EXERCISE DIRECTIONS: Please filter the listing for the string "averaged" and copy each matching line.

======

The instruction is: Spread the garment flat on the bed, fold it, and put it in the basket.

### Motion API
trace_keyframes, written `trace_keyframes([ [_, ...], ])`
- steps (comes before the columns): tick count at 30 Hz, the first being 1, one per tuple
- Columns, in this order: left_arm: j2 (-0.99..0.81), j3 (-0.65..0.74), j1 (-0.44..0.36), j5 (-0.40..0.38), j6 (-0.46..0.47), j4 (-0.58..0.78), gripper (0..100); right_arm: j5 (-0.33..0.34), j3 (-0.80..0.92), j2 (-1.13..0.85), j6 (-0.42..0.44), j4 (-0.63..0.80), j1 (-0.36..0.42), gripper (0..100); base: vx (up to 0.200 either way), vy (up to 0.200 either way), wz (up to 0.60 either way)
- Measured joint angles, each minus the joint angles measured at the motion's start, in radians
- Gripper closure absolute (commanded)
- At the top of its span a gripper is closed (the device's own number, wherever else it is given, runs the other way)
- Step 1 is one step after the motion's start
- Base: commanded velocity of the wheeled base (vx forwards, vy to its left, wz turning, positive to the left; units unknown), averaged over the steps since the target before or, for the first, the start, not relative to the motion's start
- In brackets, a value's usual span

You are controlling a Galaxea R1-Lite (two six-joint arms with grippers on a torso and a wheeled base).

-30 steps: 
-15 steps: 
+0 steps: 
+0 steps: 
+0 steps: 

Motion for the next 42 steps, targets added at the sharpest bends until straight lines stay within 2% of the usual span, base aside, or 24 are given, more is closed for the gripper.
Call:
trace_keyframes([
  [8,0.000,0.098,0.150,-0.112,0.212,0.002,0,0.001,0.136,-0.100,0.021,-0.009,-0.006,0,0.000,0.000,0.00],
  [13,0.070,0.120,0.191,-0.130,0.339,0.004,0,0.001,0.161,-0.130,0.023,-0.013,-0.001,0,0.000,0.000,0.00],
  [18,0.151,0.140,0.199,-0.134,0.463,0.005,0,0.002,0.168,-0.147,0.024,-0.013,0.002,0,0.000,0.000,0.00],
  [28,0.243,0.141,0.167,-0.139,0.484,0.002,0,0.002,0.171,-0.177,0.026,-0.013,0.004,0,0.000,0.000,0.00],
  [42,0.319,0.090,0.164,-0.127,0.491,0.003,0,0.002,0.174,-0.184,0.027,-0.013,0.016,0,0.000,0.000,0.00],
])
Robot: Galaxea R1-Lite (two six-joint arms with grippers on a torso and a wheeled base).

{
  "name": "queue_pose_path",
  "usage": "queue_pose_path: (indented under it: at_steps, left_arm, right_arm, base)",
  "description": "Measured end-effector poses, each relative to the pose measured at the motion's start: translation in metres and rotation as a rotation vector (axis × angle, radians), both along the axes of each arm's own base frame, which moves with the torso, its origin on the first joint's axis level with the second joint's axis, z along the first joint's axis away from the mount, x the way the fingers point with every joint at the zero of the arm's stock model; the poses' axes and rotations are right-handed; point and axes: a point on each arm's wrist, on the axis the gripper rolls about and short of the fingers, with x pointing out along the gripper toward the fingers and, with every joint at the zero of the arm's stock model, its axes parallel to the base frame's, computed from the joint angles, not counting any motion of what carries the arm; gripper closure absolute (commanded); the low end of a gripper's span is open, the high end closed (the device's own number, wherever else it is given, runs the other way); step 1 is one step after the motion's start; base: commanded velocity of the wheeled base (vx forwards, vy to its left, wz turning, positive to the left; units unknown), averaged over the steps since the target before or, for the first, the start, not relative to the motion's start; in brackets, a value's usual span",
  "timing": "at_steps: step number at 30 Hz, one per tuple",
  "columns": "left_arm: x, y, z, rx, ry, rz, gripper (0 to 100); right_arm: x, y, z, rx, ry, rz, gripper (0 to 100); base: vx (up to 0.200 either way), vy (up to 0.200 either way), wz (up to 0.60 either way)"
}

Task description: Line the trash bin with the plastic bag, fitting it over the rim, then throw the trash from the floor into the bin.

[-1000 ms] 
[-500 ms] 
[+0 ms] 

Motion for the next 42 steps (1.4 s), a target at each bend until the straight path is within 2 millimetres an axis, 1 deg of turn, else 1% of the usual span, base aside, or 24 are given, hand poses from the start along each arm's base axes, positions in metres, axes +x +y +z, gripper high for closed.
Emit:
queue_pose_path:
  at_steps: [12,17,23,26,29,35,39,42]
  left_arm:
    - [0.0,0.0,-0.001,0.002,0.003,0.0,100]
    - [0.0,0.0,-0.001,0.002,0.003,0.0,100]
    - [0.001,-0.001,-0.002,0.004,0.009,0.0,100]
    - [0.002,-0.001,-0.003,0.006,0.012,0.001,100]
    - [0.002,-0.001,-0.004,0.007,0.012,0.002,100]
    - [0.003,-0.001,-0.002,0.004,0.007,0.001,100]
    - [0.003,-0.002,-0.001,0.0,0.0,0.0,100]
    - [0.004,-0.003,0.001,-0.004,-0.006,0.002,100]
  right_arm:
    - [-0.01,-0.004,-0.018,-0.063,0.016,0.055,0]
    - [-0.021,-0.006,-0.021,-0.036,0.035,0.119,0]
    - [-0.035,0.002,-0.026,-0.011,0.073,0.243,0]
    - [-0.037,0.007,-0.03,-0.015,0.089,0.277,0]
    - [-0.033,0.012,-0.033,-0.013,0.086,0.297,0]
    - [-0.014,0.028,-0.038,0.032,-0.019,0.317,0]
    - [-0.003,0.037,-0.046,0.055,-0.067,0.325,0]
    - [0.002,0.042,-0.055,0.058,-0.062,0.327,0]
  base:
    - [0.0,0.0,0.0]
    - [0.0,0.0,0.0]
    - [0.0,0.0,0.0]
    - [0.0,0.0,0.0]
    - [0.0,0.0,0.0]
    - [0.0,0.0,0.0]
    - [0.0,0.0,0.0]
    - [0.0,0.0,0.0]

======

THE ANSWER:
- Base: commanded velocity of the wheeled base (vx forwards, vy to its left, wz turning, positive to the left; units unknown), averaged over the steps since the target before or, for the first, the start, not relative to the motion's start
  "description": "Measured end-effector poses, each relative to the pose measured at the motion's start: translation in metres and rotation as a rotation vector (axis × angle, radians), both along the axes of each arm's own base frame, which moves with the torso, its origin on the first joint's axis level with the second joint's axis, z along the first joint's axis away from the mount, x the way the fingers point with every joint at the zero of the arm's stock model; the poses' axes and rotations are right-handed; point and axes: a point on each arm's wrist, on the axis the gripper rolls about and short of the fingers, with x pointing out along the gripper toward the fingers and, with every joint at the zero of the arm's stock model, its axes parallel to the base frame's, computed from the joint angles, not counting any motion of what carries the arm; gripper closure absolute (commanded); the low end of a gripper's span is open, the high end closed (the device's own number, wherever else it is given, runs the other way); step 1 is one step after the motion's start; base: commanded velocity of the wheeled base (vx forwards, vy to its left, wz turning, positive to the left; units unknown), averaged over the steps since the target before or, for the first, the start, not relative to the motion's start; in brackets, a value's usual span",

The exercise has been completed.